> **About this task**: The entries below should be output exactly as written.

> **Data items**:
■ ■ ■

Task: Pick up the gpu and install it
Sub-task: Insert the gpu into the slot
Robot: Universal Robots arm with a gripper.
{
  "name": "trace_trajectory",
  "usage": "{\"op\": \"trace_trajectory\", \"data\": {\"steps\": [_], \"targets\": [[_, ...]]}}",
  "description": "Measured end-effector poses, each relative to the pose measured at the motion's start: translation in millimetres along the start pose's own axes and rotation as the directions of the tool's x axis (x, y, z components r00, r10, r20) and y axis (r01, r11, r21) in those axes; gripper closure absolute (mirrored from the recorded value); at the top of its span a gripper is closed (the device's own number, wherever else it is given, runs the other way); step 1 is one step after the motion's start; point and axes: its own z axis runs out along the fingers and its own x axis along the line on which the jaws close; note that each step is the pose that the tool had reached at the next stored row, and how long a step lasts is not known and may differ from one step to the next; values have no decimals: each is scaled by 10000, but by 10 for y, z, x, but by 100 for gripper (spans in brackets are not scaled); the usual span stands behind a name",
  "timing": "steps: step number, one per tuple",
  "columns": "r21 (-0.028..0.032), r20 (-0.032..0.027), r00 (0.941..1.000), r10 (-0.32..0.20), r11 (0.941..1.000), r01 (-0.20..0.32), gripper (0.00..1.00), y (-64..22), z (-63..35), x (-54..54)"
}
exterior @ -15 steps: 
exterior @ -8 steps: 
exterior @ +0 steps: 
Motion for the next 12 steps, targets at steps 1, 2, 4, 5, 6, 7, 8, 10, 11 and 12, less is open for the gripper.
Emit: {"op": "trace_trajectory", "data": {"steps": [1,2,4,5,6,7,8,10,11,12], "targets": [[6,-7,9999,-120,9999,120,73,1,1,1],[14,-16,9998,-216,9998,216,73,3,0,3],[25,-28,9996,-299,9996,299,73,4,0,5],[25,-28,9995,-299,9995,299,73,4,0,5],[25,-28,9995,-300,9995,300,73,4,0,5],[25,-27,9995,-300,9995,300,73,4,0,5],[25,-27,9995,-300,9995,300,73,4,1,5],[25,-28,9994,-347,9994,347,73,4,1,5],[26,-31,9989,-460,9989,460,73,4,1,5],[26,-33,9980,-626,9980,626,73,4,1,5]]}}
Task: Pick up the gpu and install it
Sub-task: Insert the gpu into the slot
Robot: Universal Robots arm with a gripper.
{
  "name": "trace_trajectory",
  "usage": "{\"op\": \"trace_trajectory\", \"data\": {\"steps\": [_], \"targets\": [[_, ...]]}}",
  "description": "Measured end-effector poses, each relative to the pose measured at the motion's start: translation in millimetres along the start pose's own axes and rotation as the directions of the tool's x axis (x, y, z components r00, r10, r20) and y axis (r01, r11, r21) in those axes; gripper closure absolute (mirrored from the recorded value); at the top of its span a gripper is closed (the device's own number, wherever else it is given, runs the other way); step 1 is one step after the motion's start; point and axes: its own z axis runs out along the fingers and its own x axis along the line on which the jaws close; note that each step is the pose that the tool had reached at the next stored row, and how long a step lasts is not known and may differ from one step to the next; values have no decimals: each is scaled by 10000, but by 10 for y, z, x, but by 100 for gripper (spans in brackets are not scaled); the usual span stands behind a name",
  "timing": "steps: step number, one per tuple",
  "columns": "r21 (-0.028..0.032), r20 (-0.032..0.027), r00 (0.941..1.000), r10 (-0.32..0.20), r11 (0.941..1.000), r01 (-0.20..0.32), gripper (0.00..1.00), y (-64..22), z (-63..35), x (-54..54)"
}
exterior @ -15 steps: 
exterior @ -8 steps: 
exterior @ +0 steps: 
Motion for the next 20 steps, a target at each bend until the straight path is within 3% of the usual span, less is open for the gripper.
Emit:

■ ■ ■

> **Exercise result**:
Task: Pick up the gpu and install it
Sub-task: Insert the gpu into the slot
Robot: Universal Robots arm with a gripper.
{
  "name": "trace_trajectory",
  "usage": "{\"op\": \"trace_trajectory\", \"data\": {\"steps\": [_], \"targets\": [[_, ...]]}}",
  "description": "Measured end-effector poses, each relative to the pose measured at the motion's start: translation in millimetres along the start pose's own axes and rotation as the directions of the tool's x axis (x, y, z components r00, r10, r20) and y axis (r01, r11, r21) in those axes; gripper closure absolute (mirrored from the recorded value); at the top of its span a gripper is closed (the device's own number, wherever else it is given, runs the other way); step 1 is one step after the motion's start; point and axes: its own z axis runs out along the fingers and its own x axis along the line on which the jaws close; note that each step is the pose that the tool had reached at the next stored row, and how long a step lasts is not known and may differ from one step to the next; values have no decimals: each is scaled by 10000, but by 10 for y, z, x, but by 100 for gripper (spans in brackets are not scaled); the usual span stands behind a name",
  "timing": "steps: step number, one per tuple",
  "columns": "r21 (-0.028..0.032), r20 (-0.032..0.027), r00 (0.941..1.000), r10 (-0.32..0.20), r11 (0.941..1.000), r01 (-0.20..0.32), gripper (0.00..1.00), y (-64..22), z (-63..35), x (-54..54)"
}
exterior @ -15 steps: 
exterior @ -8 steps: 
exterior @ +0 steps: 
Motion for the next 12 steps, targets at steps 1, 2, 4, 5, 6, 7, 8, 10, 11 and 12, less is open for the gripper.
Emit: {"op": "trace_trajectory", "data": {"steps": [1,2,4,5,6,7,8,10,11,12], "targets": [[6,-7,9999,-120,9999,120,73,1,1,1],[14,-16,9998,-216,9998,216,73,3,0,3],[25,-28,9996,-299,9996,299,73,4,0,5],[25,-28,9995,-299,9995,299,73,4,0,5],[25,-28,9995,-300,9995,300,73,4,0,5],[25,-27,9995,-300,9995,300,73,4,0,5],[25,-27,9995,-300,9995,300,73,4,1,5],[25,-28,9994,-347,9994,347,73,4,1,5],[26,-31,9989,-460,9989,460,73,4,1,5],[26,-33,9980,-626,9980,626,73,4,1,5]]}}
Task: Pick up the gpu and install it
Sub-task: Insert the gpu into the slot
Robot: Universal Robots arm with a gripper.
{
  "name": "trace_trajectory",
  "usage": "{\"op\": \"trace_trajectory\", \"data\": {\"steps\": [_], \"targets\": [[_, ...]]}}",
  "description": "Measured end-effector poses, each relative to the pose measured at the motion's start: translation in millimetres along the start pose's own axes and rotation as the directions of the tool's x axis (x, y, z components r00, r10, r20) and y axis (r01, r11, r21) in those axes; gripper closure absolute (mirrored from the recorded value); at the top of its span a gripper is closed (the device's own number, wherever else it is given, runs the other way); step 1 is one step after the motion's start; point and axes: its own z axis runs out along the fingers and its own x axis along the line on which the jaws close; note that each step is the pose that the tool had reached at the next stored row, and how long a step lasts is not known and may differ from one step to the next; values have no decimals: each is scaled by 10000, but by 10 for y, z, x, but by 100 for gripper (spans in brackets are not scaled); the usual span stands behind a name",
  "timing": "steps: step number, one per tuple",
  "columns": "r21 (-0.028..0.032), r20 (-0.032..0.027), r00 (0.941..1.000), r10 (-0.32..0.20), r11 (0.941..1.000), r01 (-0.20..0.32), gripper (0.00..1.00), y (-64..22), z (-63..35), x (-54..54)"
}
exterior @ -15 steps: 
exterior @ -8 steps: 
exterior @ +0 steps: 
Motion for the next 20 steps, a target at each bend until the straight path is within 3% of the usual span, less is open for the gripper.
Emit:

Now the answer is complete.